DATASET EXTRACT =>
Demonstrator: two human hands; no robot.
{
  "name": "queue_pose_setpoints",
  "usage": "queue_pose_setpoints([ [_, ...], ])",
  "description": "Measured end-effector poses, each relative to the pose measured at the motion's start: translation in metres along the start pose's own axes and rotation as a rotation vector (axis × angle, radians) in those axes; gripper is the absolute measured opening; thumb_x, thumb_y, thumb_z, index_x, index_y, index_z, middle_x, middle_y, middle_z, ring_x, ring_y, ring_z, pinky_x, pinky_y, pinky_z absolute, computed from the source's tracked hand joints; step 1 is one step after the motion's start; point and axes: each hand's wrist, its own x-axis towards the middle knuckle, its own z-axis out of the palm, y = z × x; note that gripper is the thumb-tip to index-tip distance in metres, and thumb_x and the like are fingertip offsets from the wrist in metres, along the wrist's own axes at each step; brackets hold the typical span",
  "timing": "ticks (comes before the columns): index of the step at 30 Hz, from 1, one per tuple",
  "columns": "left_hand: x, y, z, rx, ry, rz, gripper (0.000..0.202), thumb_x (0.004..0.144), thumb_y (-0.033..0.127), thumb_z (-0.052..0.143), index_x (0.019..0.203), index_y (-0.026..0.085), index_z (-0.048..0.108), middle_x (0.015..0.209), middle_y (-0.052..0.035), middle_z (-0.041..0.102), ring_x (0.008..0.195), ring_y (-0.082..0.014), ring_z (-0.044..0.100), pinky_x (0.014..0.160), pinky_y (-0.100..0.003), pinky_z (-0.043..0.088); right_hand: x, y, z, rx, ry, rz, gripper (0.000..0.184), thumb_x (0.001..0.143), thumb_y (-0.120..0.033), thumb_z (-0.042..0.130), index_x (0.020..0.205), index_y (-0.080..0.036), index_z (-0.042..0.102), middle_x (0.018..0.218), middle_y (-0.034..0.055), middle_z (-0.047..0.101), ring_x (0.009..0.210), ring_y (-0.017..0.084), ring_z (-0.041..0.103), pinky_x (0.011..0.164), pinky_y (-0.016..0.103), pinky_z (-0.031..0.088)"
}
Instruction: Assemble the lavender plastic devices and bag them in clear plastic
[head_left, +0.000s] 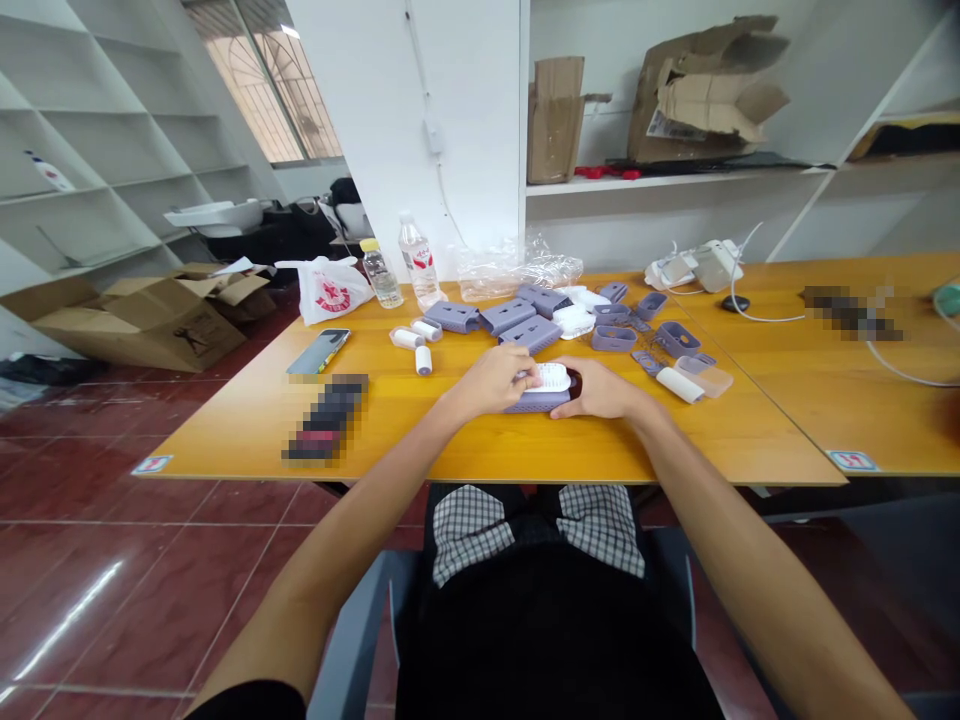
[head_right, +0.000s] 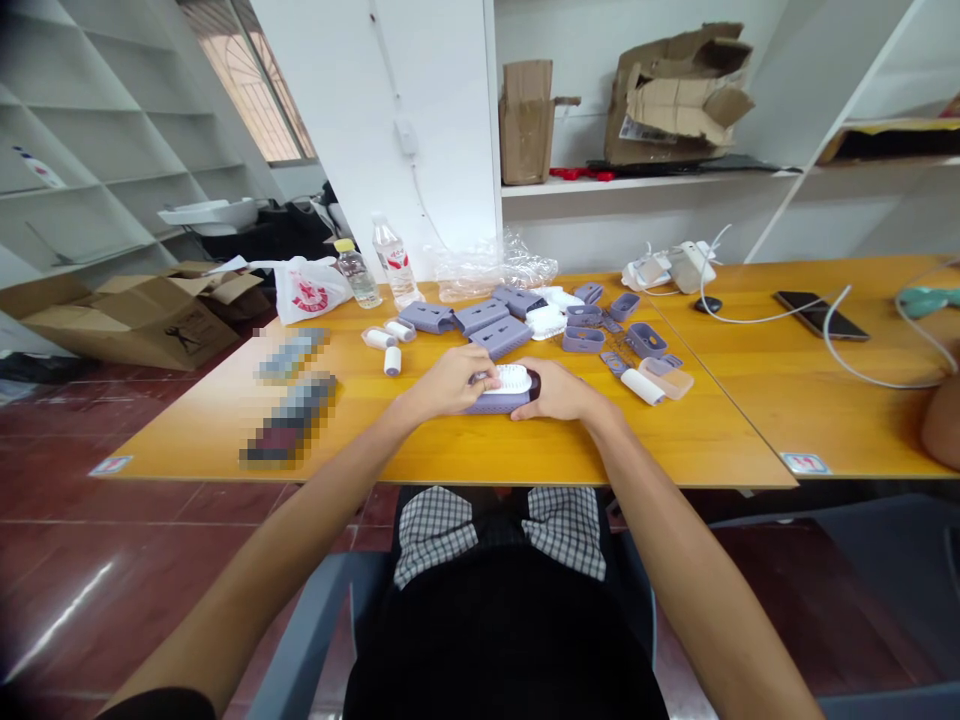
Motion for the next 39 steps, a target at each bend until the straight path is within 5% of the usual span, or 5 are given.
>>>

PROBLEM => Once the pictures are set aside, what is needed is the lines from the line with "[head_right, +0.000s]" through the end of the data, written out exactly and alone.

FINISHED TASK =>
[head_right, +0.000s] 
Motion for the next 39 steps, a target at each bend until the straight path is within 5% of the usual span, or 5 are given.
>>>

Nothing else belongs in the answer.